At one point toward the end of the night, when the shaking started to slow and the very worst was over, Millie stepped into the bathroom, and I took her place beside Tag. He looked at me and said, “Do you see them, Moses? Is Molly waiting for me? If she’s waiting for me, then we both know what that means.”

“No. She’s not waiting, man. It’s just us—you, me and Millie. We’re the only ones here. It isn’t time yet, Tag.” It wasn’t a lie. I just refused to believe anything else.

He breathed deeply and grabbed my hand.

“I love you, Mo.”

“I love you too.” It was the first time I’d ever told Tag I loved him, the first time I’d ever said something like that to anyone but Georgia, and the words hurt. When I told Georgia I loved her it didn’t hurt. But this? This was excruciating.

“I knew you did,” he whispered. And with a reassured sigh, Tag slid into sleep, and I clung to my friend, determined to keep my promise to keep him earth-bound.





IT’S WEIRD. I started Tag Team because I knew, in the ring, in the octagon, no one really fights alone. You’re standing there, battling an opponent, but the fight really takes place in the weeks and months, sometimes years, that come before a fight. It’s in the preparation, it’s in the team you assemble that helps you prepare. See, a fighter always has a team.

Because you have a team, and that team is counting on you, no one wants to tap out. In MMA, tapping out is worse than losing a fight. If you battle to the end and you lose the fight, you haven’t really lost. But if you go into a fight and you have to tap out? That’s hard on a fighter. That’s hard on his team. That’s tough on morale. That means you didn’t take your opponent seriously, you didn’t do your homework, you didn’t prepare, your team didn’t help you prepare, and you got caught with your pants down. Or it means you got scared and you didn’t trust your training. You didn’t trust yourself. You didn’t trust your team. So you tapped out. And that’s hard to come back from.

No one fights alone. That was my motto for Tag Team, yet it was my motto for everyone else. It was my motto for my teammates, but I never believed it myself. I was the team, I wanted to be the team for everyone else. I’d told Millie before the Santos fight that everyone fights alone. And I guess, deep down, I didn’t want anyone to have to fight for me. Stupid? Obvious? Maybe. But that’s who I am. Or who I was.

My goal now? No tap outs. Stick around. Stay in it. Fight. And like I told Moses, when the bell rings, it rings. And so far, my team is getting me through. My whole team.
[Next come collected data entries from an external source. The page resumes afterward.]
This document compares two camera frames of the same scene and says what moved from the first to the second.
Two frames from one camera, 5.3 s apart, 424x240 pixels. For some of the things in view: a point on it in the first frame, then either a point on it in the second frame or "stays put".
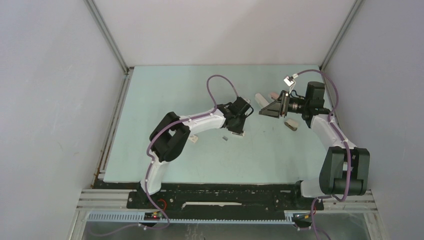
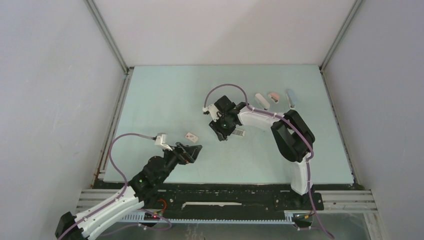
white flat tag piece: [193, 138] stays put
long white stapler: [260, 100] stays put
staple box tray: [242, 134] stays put
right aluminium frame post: [337, 40] stays put
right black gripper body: [285, 103] -> [222, 127]
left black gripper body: [237, 126] -> [181, 158]
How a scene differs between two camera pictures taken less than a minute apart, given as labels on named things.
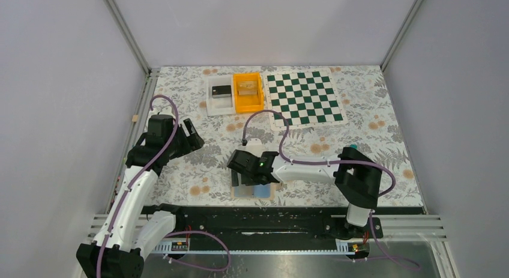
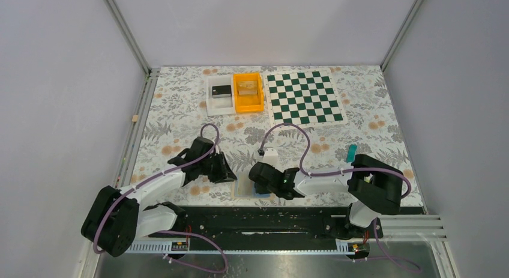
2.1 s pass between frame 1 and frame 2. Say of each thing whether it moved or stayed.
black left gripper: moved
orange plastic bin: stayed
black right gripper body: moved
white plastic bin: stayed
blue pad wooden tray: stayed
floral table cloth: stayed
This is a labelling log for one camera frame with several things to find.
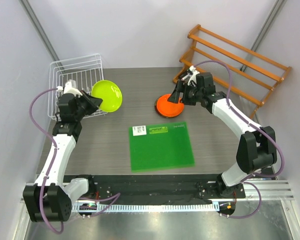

The guys all came to my wedding in Tag Team shirts. In fact, every single person in attendance was wearing a Tag Team shirt with a suit or a skirt. Even my parents and my two sisters, who surprised me with their presence, were wearing them. Henry wore his shirt with a tuxedo jacket and a bow tie. Moses wore all black, as usual, but he added a pair of shades that he didn’t remove even once, even though the ceremony was inside Millie’s favorite old church. The shades hid his eyes, and I knew he was crying. I cried too, but I didn’t feel compelled to hide it. The room was filled with people I cared about, people who cared about me, and it was easily the best day of my life—proof that even with a cancer diagnosis, you can still have a best day. You can still have lots of best days.

Henry walked Millie down the aisle, and she wore her mother’s veil and a white lace dress that seemed more suited to another era—maybe the era I’d described when we first met. Watching her walk toward me in that dress made me believe in destiny and all the crap Moses and I had always said we didn’t believe in. Or maybe it wasn’t about the dress at all, maybe she was just beautiful. Looking at her made me happy to be alive. But then again, she’d always had that effect on me.